The swords might melt at first but they should be ok in the long run as long as theres enough waste nutrients in the water, and don't vacuum in their root areas. Let waste break down in the root zones for the plant to feed on. As you probably know don't bury the rhizome of the java fern. You probably don't need root tabs, or co2. Flourish can help, but your not heavily planted or anything you can probably just wing it as is. Plantedtank is a great site, just remember they are plants first, fish second IMO, if your a fish guy, fish first, plants second just find that balance that dosn't pose a risk to your fish with adding all this **** to your water for plants.


----------



## shelbynjakesdad (Mar 13, 2013)

I have anubias, java fern, vallisneria, and an amazon sword in my mbuna tank. My mbuna eat my anubias, which are now all but gone (I will not put any more in). They pick at the amazon sword a little, but it grows faster than they eat it, so it is doing fine. I will say that the sword didn't look too good for a while after I put it in the hard water, but it did adjust. They do not bother my vals or java ferns. I do not add any fertilizers or co2 to this tank.


----------



## philipgonzales3 (Dec 4, 2013)

Awesome, thanks for the info guys. Yeah I definitely would rather go without plants than to endanger my $200 worth of fish, and I don't care to use C02 because of the "hassle". I don't care about the cost, but keeping things simple is probably best for my little ones, as the more complicated things are the more likely for things to go wrong, including human error. I was thinking a 10 hour per day lighting period would be good? Also my nitrates are always low as I do a 50% change per week, and my nitrate stays pretty much under 10 (I am going to pick up a new bottle of API nitrate test to verify, just in case.) So should I do less frequent water changes? I'm already used to doing my weekly 50% change, so I would kind of feel bad/weird not doing it every week. I also know that plants feed of nitrate, so should I do less %, less frequency, or keep my WC schedule as is?
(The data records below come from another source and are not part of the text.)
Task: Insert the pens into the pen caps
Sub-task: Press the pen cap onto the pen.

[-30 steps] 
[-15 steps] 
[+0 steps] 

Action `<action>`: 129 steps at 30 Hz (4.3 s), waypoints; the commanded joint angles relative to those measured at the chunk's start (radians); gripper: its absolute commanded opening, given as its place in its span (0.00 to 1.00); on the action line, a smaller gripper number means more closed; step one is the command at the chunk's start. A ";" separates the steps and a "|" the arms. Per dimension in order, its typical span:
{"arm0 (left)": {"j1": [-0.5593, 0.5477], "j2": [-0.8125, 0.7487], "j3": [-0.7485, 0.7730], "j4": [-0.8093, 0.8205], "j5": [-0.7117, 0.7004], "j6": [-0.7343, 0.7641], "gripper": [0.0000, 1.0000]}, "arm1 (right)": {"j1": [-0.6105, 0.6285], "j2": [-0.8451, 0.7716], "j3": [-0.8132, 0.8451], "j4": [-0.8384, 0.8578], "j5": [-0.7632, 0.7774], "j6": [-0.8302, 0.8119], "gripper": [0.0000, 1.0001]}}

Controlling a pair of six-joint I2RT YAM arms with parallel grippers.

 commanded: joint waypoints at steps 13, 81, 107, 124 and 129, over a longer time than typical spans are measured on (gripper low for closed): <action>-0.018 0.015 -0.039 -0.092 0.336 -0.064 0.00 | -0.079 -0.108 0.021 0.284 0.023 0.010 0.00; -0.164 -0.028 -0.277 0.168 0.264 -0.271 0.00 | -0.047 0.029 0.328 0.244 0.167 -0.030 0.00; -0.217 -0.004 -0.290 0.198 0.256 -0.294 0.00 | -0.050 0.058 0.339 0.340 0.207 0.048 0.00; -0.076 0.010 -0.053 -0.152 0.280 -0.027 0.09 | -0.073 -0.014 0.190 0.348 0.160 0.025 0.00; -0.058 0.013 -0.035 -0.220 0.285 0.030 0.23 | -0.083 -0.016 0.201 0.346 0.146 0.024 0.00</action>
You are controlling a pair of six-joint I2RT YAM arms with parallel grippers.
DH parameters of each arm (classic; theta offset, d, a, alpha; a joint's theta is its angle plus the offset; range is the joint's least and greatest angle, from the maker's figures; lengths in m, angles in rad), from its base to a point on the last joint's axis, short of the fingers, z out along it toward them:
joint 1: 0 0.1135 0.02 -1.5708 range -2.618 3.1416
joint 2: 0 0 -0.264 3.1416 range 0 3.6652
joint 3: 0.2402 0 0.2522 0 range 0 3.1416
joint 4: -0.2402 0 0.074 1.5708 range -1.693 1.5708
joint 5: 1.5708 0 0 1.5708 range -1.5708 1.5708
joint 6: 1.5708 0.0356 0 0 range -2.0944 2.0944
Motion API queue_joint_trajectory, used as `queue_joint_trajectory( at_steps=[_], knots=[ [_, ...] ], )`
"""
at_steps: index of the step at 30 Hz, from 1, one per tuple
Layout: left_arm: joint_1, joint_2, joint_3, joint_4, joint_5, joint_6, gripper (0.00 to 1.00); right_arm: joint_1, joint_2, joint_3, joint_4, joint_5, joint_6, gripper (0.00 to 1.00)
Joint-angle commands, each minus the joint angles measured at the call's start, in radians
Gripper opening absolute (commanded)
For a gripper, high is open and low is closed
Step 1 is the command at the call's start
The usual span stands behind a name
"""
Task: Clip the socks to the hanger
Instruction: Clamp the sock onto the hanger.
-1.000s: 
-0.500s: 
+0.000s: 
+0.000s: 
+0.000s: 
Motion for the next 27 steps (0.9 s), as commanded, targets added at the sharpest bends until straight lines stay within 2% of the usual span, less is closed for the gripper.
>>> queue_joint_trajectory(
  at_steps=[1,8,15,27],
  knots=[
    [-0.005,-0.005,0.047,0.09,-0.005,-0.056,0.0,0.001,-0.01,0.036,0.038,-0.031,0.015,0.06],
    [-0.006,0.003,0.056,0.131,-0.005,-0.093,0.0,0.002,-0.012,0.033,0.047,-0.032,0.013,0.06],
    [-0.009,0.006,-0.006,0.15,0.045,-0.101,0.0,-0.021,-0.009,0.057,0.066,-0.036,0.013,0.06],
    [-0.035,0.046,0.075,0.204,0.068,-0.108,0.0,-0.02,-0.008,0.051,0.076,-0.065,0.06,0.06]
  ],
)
Once again, thanks a bunch for sharing your results, I will probably skip the root tabs then, since I don't want to introduce more substances into the tank.


----------



## CrypticLifeStyle (Dec 14, 2009)

You can do 10 hours, i would just keep it on a schedule if possible. Plants like a schedule. Mine are on for 12 hours a day, but with that i do probably clean glass algae then i should. For water changes i'd just do what you normally do. As much as plants love waste water per say, they also love water changes as well. Some plants like anubias as example even like some air exposure as well. I use to suction cup them to the upper levels of my tank so when i did the water changes they had some dwell time in air before the refill, they'll suck in the co2 in the air. In the end though, you'll just have to wing it for your own best results cause there's always the general information, and the individual results information which usually always contradicts the general how to, what to do's as all systems are different.


----------